City Recorder Jeanne Tejada said she had not sent the ordinance to Kevin Daniels, city attorney.

Citizen of Month

Also in the meeting, the council recognized Selena Matthews as the citizen of the month for April 2021.

“We’d like to thank you for all of the work that you are doing,” Olsen said before stating that he would like to see more people volunteer in the city.

“I’d like to see more people recognized,” he said.

Dogs on city property

In other meeting action, Allen asked the council on how to handle dogs on city property, noting that some parks do not even allow dogs.

“Don’t allow dogs or put those dog doodoo stations up,” Stallings said.

Claudia Jarrett, a meeting attendee, said that she is a dog owner and takes a doggie bag with her to clean up after her dog.

“Some of us are responsible dog owners,” she said before asking why they should be penalized.

“Think seriously about this,” Jarrett said.

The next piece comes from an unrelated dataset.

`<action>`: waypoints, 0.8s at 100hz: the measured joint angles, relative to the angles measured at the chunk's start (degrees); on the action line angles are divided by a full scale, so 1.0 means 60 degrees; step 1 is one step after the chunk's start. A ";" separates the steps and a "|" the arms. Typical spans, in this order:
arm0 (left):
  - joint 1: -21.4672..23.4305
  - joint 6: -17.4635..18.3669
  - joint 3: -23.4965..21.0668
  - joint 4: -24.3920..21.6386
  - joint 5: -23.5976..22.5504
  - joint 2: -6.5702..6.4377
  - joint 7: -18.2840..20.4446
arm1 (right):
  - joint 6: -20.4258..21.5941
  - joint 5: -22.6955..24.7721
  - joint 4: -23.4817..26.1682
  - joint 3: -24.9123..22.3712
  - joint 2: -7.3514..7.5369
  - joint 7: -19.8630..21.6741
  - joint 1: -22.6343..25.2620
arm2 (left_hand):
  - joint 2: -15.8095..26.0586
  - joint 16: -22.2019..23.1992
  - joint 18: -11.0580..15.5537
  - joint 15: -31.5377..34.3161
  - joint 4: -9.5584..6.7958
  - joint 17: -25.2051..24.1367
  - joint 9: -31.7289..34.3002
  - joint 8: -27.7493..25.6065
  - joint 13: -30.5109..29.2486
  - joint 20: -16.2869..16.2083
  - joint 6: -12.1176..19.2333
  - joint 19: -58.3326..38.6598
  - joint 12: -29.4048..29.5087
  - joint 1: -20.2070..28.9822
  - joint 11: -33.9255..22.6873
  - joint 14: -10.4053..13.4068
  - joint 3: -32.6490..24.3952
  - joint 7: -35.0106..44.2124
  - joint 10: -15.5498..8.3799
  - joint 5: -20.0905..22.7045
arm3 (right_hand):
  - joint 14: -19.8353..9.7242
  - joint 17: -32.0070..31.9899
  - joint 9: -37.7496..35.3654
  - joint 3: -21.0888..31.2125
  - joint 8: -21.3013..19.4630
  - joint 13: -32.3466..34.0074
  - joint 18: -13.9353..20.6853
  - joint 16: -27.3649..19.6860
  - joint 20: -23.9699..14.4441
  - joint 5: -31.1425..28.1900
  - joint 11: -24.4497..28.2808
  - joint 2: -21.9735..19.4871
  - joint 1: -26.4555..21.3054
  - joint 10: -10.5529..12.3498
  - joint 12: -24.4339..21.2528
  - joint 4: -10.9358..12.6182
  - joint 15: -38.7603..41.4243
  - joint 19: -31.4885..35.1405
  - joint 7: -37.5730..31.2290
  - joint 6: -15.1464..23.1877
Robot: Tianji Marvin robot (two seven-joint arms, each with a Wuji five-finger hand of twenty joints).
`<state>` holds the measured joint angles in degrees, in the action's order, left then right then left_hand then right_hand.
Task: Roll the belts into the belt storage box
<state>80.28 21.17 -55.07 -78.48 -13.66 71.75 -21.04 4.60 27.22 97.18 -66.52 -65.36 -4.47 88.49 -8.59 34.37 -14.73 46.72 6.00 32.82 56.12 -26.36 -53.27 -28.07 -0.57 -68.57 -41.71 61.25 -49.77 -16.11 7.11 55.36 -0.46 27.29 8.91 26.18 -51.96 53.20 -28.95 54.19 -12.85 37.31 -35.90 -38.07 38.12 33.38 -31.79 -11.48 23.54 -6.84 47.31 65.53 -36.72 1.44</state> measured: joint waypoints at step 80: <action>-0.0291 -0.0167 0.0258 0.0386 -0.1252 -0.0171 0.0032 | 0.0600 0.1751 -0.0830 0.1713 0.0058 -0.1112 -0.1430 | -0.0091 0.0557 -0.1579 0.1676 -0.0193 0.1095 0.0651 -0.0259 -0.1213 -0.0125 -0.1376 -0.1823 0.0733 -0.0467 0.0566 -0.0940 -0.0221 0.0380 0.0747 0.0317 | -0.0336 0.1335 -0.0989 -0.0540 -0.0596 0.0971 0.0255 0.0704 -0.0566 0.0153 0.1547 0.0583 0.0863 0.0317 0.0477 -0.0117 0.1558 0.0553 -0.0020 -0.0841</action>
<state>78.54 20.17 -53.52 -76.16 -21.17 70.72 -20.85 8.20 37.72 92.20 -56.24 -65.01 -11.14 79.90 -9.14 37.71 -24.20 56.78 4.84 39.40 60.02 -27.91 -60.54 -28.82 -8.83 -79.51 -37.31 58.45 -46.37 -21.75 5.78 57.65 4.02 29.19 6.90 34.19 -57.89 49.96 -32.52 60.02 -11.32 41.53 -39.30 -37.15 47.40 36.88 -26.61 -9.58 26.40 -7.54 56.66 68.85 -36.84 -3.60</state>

Stallings then said that he believes that the city needs a sign that says that you need to have your dog on a leash. That was followed by Mt. Pleasant Police Chief Jim Wilberg saying that city ordinance states that a dog must be on a leash.

“I walk my dog on a walking trail, but it needs to be on a leash,” Allen said.

Olsen asked if the council was in agreement of no dogs on the city soccer field. The council appeared to agree.

Transformer on the way

Also in the meeting, Power Superintendent Shane Ward said the shipping date for a new transformer for the city was moved from May 11 to May 24. The power department has needed to borrow a transformer from Fairview since the department’s $500,000 transformer blew on Aug. 18.